_Problem to solve_
Using the listing below, set down each line from the line containing "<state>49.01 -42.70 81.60" through the line containing "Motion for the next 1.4", both ends included, exactly and with nothing added.

_Data listing_
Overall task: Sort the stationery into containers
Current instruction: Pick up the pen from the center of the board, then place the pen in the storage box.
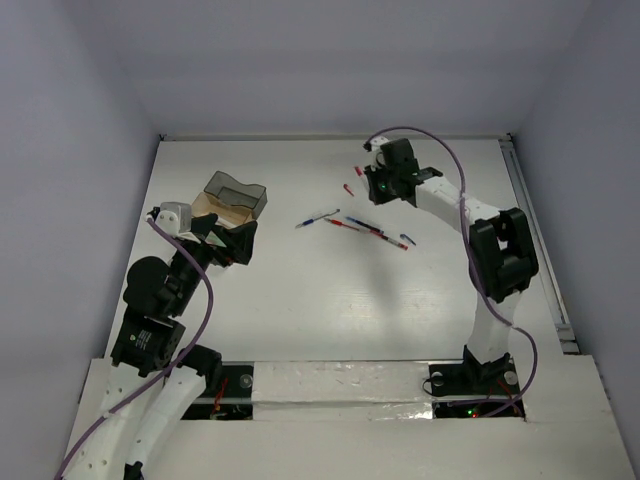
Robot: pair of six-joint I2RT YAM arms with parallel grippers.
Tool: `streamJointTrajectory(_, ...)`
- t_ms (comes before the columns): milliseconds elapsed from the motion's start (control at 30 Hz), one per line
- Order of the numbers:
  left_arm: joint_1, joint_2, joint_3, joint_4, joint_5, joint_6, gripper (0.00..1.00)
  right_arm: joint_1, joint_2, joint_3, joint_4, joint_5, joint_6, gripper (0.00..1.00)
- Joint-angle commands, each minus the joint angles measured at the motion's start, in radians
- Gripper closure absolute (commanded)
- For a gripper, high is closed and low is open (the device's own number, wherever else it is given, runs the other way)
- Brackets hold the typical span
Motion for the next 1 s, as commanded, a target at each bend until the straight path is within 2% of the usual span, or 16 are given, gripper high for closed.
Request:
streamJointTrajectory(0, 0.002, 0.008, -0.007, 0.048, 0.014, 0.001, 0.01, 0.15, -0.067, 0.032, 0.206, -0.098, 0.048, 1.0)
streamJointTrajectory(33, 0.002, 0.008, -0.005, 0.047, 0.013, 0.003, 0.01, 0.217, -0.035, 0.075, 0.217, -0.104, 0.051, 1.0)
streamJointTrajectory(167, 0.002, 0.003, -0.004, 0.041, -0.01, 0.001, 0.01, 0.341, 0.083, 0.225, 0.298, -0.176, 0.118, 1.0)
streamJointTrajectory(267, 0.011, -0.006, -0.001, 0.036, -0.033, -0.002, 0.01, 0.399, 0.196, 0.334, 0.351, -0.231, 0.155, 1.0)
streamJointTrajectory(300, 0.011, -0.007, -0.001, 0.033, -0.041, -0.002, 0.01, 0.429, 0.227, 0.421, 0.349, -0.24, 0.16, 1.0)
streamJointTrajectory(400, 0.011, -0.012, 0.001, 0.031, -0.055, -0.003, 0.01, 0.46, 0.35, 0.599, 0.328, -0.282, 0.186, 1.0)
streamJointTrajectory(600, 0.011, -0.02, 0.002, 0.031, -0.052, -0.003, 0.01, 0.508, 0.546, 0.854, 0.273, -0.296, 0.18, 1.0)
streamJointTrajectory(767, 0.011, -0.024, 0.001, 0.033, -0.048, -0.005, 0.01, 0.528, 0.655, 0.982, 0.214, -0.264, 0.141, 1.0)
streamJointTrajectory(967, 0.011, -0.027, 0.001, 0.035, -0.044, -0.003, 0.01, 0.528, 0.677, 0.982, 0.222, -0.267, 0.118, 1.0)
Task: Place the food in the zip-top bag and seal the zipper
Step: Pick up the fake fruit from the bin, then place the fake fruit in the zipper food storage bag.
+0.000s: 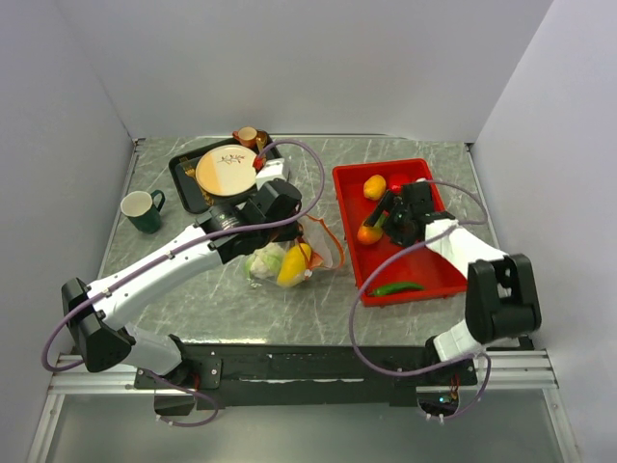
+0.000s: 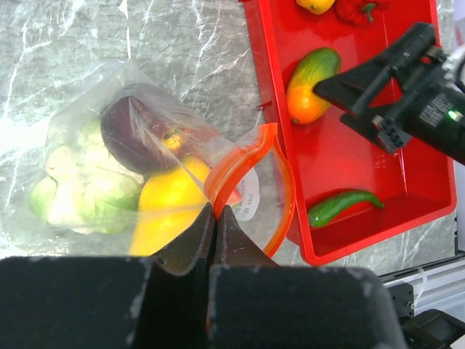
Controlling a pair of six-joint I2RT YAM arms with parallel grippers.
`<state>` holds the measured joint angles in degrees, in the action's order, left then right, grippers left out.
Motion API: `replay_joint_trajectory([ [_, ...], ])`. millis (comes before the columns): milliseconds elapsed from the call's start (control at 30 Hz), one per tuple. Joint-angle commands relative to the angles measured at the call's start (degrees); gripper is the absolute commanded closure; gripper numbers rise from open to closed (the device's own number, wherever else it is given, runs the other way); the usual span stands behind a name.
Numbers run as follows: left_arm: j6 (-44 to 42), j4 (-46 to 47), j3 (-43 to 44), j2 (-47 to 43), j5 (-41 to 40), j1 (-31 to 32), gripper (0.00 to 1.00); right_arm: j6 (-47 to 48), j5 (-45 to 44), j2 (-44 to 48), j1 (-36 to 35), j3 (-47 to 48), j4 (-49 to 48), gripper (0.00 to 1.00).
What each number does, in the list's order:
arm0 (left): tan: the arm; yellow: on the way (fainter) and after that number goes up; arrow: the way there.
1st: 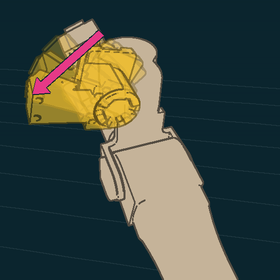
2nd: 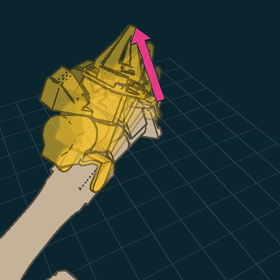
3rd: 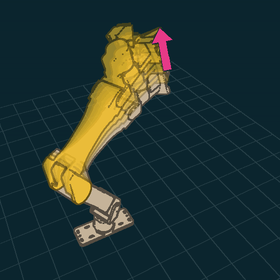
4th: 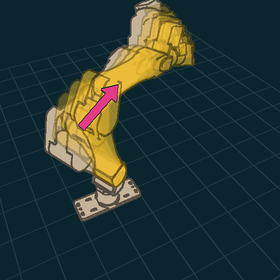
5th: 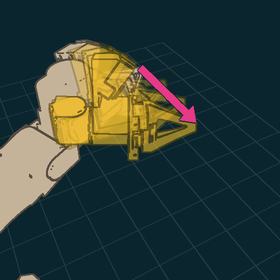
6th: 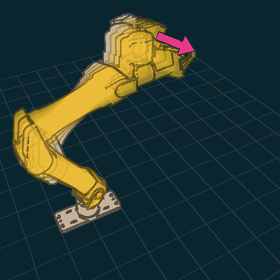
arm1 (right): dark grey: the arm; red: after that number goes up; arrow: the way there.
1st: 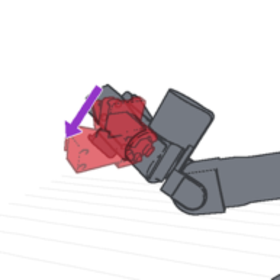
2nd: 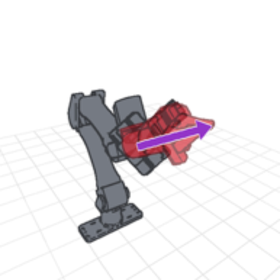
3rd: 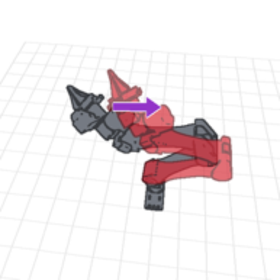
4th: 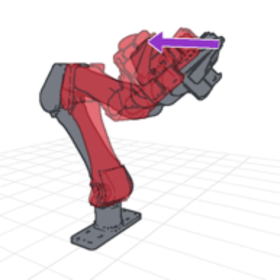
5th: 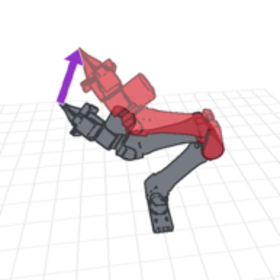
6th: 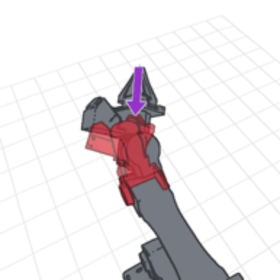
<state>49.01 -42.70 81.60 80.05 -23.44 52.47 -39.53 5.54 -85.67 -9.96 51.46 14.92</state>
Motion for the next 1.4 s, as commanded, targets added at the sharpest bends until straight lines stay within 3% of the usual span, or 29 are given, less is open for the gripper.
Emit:
replay_joint_trajectory([
  [0, -0.50, 2.27, -0.48, -2.79, 0.06, 0.00, 0.99, -0.55, 4.12, -4.32, 0.55, 3.65, -4.28, 0.00],
  [100, -0.50, 2.27, -0.48, -2.80, -0.03, -0.08, 0.99, -0.73, 5.27, -6.17, 0.64, 3.21, -6.74, 0.02],
  [200, -0.41, 2.36, -0.57, -2.71, 0.24, -0.08, 0.99, -0.90, 6.23, -7.67, 0.73, 2.86, -8.06, 0.09],
  [533, 0.03, 2.35, -1.71, -3.41, -0.03, 0.00, 0.99, -0.55, 9.13, -4.42, 0.90, -2.06, -12.54, 0.60],
  [767, 0.03, 2.71, -1.89, -3.15, 0.59, -0.08, 0.99, 1.21, 8.61, 3.39, 0.90, -4.17, -11.67, 0.68],
  [933, 0.29, 2.97, -2.15, -3.32, 0.68, 0.00, 0.99, 3.58, 7.29, 10.69, 0.73, -5.58, -8.60, 0.69],
  [1067, 0.38, 3.49, -2.41, -3.24, 0.94, -0.08, 0.99, 5.78, 11.06, 18.06, 0.11, -8.39, -9.64, 0.68],
  [1367, -0.06, 4.37, -1.45, -1.48, 1.64, -0.08, 0.99, 6.91, 12.91, 33.45, -9.02, -13.32, -11.75, 0.68],
])
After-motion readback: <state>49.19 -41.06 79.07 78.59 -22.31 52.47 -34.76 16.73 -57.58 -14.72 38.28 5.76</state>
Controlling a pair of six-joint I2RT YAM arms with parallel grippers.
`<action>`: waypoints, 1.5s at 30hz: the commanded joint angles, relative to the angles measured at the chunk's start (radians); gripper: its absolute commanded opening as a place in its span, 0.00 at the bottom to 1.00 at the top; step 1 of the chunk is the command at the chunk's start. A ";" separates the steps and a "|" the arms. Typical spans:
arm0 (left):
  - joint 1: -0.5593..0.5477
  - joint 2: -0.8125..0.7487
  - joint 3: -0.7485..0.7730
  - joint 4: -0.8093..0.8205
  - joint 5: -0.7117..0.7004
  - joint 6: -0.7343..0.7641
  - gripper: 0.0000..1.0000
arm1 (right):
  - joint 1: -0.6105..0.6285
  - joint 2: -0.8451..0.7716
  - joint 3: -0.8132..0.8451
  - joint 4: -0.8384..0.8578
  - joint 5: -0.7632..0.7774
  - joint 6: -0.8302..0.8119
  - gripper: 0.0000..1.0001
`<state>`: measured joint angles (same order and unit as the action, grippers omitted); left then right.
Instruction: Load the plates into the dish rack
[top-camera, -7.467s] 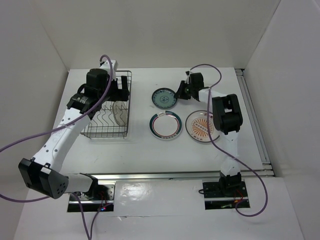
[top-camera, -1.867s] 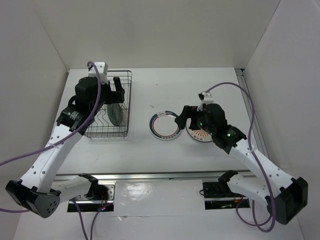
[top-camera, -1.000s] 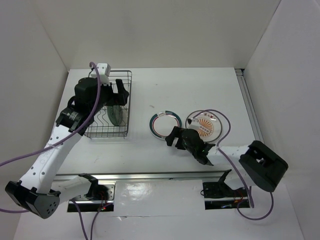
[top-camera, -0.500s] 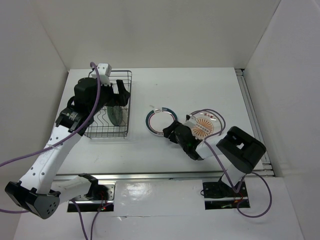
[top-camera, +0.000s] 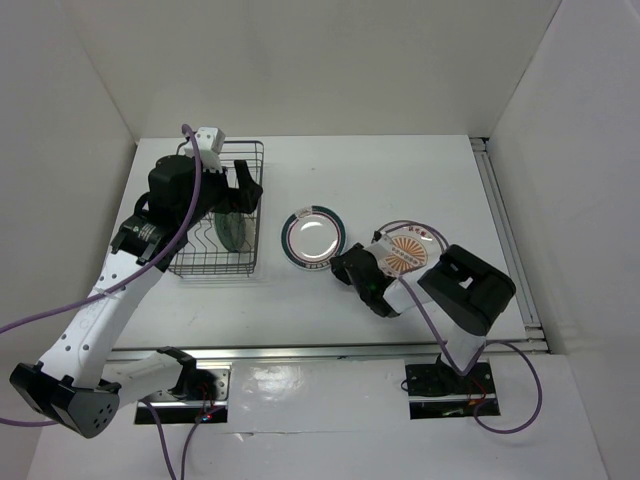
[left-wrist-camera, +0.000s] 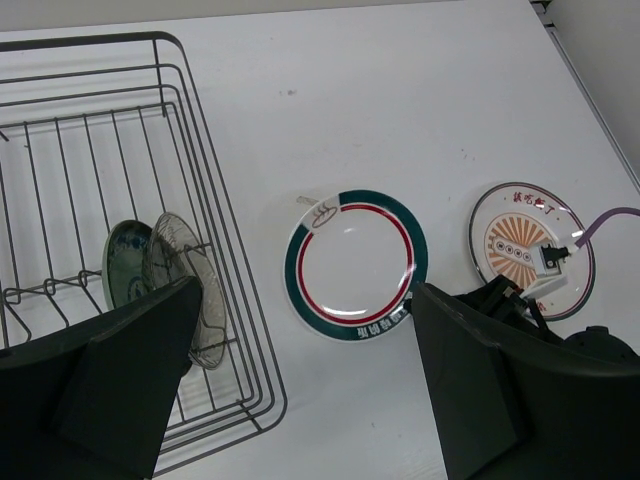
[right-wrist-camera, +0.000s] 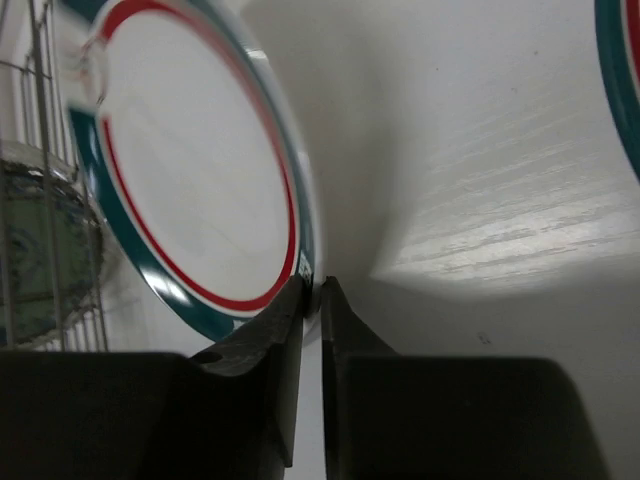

_Answer space_
<state>49.01 -42.70 81.60 80.05 -23.44 52.47 -39.53 5.54 -85.67 -9.96 51.46 14.92</state>
Motion for the next 1.4 s, as commanded, targets added at the sharpest bends until straight lines stay within 3% of the usual span, or 29 are given, less is open for the gripper.

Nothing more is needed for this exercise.